▶ _Directions_:
Work through the listing below, copying each line that carries the word "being".

····················

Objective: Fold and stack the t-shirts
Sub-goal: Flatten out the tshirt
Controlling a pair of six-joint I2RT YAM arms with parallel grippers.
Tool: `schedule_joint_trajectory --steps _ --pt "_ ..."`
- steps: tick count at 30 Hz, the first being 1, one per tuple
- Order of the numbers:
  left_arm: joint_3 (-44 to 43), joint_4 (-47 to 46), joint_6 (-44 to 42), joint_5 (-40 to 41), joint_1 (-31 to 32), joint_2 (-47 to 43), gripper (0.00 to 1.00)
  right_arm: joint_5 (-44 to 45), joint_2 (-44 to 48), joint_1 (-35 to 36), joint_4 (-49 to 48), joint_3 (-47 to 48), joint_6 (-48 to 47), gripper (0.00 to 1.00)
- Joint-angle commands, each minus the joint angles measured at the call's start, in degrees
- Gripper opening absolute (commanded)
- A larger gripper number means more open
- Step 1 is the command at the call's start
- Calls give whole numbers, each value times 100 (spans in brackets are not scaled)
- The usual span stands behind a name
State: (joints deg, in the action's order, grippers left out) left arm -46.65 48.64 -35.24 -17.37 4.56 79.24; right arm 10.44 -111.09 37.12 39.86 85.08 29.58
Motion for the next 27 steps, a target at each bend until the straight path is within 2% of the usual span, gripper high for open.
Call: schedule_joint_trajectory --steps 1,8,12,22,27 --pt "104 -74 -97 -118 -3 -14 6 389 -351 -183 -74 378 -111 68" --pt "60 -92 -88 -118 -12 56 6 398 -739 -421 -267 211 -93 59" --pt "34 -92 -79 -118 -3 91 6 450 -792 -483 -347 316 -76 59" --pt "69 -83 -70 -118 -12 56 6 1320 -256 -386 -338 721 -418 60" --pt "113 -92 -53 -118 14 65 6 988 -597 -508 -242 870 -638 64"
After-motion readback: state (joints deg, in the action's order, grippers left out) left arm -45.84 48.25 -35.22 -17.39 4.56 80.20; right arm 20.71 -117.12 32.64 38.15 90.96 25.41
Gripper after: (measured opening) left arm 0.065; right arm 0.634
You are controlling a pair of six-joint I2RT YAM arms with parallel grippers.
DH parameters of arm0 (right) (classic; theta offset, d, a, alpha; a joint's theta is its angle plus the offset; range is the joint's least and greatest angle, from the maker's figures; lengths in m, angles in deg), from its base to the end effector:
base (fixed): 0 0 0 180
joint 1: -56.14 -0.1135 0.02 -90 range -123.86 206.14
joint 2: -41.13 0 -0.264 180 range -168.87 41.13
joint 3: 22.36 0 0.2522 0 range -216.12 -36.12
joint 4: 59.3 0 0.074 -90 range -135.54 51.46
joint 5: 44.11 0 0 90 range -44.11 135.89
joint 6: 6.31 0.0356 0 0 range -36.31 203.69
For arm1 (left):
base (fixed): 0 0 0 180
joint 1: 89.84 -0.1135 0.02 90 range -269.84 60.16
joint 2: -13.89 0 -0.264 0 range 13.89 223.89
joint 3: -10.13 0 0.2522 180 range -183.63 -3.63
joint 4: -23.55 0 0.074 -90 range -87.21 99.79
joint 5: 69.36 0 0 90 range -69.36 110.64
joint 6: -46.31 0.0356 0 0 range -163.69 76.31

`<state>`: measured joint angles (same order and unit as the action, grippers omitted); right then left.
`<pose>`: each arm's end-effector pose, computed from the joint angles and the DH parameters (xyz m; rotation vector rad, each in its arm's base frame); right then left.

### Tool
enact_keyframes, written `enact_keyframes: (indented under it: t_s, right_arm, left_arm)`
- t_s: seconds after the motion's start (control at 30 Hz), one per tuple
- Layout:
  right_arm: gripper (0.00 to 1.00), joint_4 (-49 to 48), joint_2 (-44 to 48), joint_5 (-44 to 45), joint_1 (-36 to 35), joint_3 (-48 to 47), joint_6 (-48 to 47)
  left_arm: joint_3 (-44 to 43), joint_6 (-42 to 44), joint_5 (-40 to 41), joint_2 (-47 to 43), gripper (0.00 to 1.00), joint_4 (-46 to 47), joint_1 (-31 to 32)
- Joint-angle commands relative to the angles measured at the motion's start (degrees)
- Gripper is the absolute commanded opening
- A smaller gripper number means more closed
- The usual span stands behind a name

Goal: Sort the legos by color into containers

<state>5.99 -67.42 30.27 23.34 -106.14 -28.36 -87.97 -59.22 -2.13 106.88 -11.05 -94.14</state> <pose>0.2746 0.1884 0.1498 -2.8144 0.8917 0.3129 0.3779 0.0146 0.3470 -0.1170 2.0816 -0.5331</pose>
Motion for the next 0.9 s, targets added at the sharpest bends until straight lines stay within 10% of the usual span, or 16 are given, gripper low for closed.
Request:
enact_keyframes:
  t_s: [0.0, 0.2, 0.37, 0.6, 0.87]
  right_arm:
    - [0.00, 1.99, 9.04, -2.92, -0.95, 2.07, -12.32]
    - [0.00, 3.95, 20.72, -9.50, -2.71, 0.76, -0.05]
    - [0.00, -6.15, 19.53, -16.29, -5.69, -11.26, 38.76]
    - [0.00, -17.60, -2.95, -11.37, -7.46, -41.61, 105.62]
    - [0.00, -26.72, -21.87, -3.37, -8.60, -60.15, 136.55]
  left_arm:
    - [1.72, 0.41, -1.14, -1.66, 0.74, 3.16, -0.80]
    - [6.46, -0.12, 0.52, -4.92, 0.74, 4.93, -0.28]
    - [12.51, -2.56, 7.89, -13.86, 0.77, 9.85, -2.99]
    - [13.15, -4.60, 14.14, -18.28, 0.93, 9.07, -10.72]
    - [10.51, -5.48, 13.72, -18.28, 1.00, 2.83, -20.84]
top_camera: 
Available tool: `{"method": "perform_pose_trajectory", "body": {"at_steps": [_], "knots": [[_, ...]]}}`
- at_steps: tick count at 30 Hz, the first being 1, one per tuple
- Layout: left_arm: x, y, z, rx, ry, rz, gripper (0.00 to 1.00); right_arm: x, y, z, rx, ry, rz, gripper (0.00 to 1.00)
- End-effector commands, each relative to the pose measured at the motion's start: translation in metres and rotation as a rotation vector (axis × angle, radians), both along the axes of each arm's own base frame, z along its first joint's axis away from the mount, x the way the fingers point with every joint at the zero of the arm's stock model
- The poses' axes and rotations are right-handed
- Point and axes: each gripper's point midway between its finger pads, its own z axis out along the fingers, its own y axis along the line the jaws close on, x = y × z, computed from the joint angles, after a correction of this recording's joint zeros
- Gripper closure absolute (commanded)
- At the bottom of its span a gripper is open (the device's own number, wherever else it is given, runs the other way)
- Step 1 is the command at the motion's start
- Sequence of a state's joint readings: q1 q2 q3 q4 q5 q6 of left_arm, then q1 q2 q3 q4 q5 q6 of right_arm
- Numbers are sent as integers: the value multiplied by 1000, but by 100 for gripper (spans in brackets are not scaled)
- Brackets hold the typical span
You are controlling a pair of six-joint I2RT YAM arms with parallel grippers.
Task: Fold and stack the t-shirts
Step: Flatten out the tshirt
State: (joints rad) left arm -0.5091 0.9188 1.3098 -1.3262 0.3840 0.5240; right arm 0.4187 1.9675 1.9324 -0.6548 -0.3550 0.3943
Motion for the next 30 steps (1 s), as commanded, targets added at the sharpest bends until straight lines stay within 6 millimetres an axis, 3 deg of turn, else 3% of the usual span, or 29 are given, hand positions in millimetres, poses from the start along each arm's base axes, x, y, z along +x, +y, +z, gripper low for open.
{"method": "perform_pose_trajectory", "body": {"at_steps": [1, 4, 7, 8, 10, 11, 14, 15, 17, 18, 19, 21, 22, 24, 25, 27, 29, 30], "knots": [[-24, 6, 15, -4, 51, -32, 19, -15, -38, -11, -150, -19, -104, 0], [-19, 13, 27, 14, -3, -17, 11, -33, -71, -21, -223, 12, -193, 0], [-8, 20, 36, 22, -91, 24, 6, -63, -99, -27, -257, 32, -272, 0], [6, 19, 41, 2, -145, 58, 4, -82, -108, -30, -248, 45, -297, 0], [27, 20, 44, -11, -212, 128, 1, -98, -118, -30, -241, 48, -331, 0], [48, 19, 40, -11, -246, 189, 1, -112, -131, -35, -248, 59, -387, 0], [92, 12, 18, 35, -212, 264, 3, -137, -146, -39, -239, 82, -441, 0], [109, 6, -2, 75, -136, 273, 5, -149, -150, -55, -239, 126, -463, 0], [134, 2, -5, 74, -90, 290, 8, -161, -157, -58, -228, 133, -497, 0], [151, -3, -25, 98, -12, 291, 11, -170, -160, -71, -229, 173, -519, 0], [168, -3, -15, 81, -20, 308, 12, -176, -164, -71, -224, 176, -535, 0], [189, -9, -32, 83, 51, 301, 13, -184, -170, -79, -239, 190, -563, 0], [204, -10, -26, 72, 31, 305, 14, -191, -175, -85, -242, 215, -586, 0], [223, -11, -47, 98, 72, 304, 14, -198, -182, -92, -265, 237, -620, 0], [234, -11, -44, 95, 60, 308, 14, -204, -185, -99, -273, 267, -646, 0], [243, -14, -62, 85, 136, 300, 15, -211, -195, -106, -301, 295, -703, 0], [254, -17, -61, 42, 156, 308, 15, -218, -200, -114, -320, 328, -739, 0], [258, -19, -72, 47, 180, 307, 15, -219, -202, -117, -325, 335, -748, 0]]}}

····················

▶ _Written solution_:
- steps: tick count at 30 Hz, the first being 1, one per tuple
- at_steps: tick count at 30 Hz, the first being 1, one per tuple

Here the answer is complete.